April 1, 2011 @ 10:29 am — Tags: , , , , ,

April Fool’s Day in France is known as Poisson d’avril (April Fish) thanks to a bizarre tradition of sticking paper fish to people’s backs. Perhaps equivalent to ‘Kick me’ signs in English, the fish should only be attached on 1st April, and retailers encourage such behaviour by baking fish-shaped pastries and making fish-shaped chocolates. So how and why did this start? Nobody seems to know for sure but there are many theories, ranging from the date’s proximity to the Pisces astrological sign (although it falls smack bang in the middle of Aries) to when mackerals are good for eating to a French king’s change to the calendar year start date, which had been 1st April prior to his change, with many of his subjects refusing to let go of the day as a deay of celebration. And what better way to celebrate than to stick a fish on your mate’s back?

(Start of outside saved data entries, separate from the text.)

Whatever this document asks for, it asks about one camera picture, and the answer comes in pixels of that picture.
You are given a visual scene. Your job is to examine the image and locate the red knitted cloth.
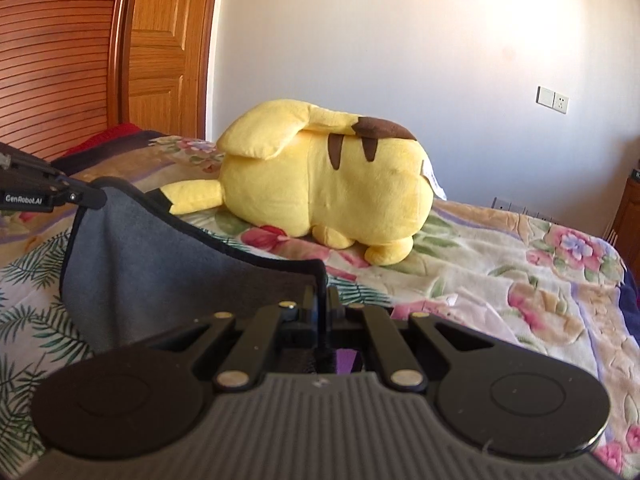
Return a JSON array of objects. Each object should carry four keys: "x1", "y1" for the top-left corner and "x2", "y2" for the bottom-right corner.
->
[{"x1": 69, "y1": 122, "x2": 147, "y2": 157}]

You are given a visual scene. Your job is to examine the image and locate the wooden panel door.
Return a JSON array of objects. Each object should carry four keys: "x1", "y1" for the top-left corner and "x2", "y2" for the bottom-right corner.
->
[{"x1": 116, "y1": 0, "x2": 224, "y2": 142}]

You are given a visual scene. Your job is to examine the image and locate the wooden nightstand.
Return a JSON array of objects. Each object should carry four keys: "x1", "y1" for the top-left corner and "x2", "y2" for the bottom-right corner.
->
[{"x1": 610, "y1": 160, "x2": 640, "y2": 262}]

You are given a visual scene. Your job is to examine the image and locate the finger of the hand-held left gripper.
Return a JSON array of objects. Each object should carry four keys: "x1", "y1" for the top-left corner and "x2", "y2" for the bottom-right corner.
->
[{"x1": 54, "y1": 175, "x2": 109, "y2": 210}]

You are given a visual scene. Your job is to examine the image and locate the floral quilt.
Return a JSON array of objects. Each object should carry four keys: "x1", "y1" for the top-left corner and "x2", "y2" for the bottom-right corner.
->
[{"x1": 0, "y1": 132, "x2": 640, "y2": 480}]

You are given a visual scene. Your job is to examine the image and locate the dark blanket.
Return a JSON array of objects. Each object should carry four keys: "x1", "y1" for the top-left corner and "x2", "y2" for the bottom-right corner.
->
[{"x1": 49, "y1": 130, "x2": 167, "y2": 183}]

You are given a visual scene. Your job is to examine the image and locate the yellow plush toy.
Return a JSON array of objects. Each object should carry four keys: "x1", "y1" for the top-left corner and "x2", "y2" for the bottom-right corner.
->
[{"x1": 159, "y1": 99, "x2": 448, "y2": 266}]

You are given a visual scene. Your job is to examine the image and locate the wooden louvered door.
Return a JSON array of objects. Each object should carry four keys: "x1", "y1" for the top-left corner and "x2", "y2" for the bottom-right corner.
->
[{"x1": 0, "y1": 0, "x2": 127, "y2": 162}]

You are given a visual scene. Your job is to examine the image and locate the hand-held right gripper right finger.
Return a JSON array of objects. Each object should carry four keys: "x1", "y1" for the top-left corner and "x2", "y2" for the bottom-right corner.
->
[{"x1": 326, "y1": 285, "x2": 502, "y2": 394}]

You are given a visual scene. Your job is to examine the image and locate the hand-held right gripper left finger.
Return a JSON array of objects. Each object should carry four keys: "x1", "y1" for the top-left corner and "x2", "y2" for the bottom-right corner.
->
[{"x1": 148, "y1": 284, "x2": 323, "y2": 394}]

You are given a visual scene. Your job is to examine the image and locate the grey towel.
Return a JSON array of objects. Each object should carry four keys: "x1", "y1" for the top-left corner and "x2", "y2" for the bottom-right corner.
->
[{"x1": 59, "y1": 176, "x2": 329, "y2": 357}]

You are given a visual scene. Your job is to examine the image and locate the dark blue cloth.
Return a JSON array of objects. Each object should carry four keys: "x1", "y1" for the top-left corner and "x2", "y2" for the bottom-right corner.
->
[{"x1": 618, "y1": 260, "x2": 640, "y2": 352}]

fish on Bruno the cat's backSo, I gave it a go this morning. My cat, Bruno had no idea when I slapped this paper fish on his back while he slept, curled up, on his favourite soft toy (which happens to be a dog – double ‘hah!’). I giggled away and taunted him with ‘poisson d’avril‘ as I took this photo. Then I realised that the fish looks quite like a dolphin and I think the cat may have had the last laugh.

Anyway, I’m off to the bakery to pick up some fish-shaped pastries before they’re gone for another year.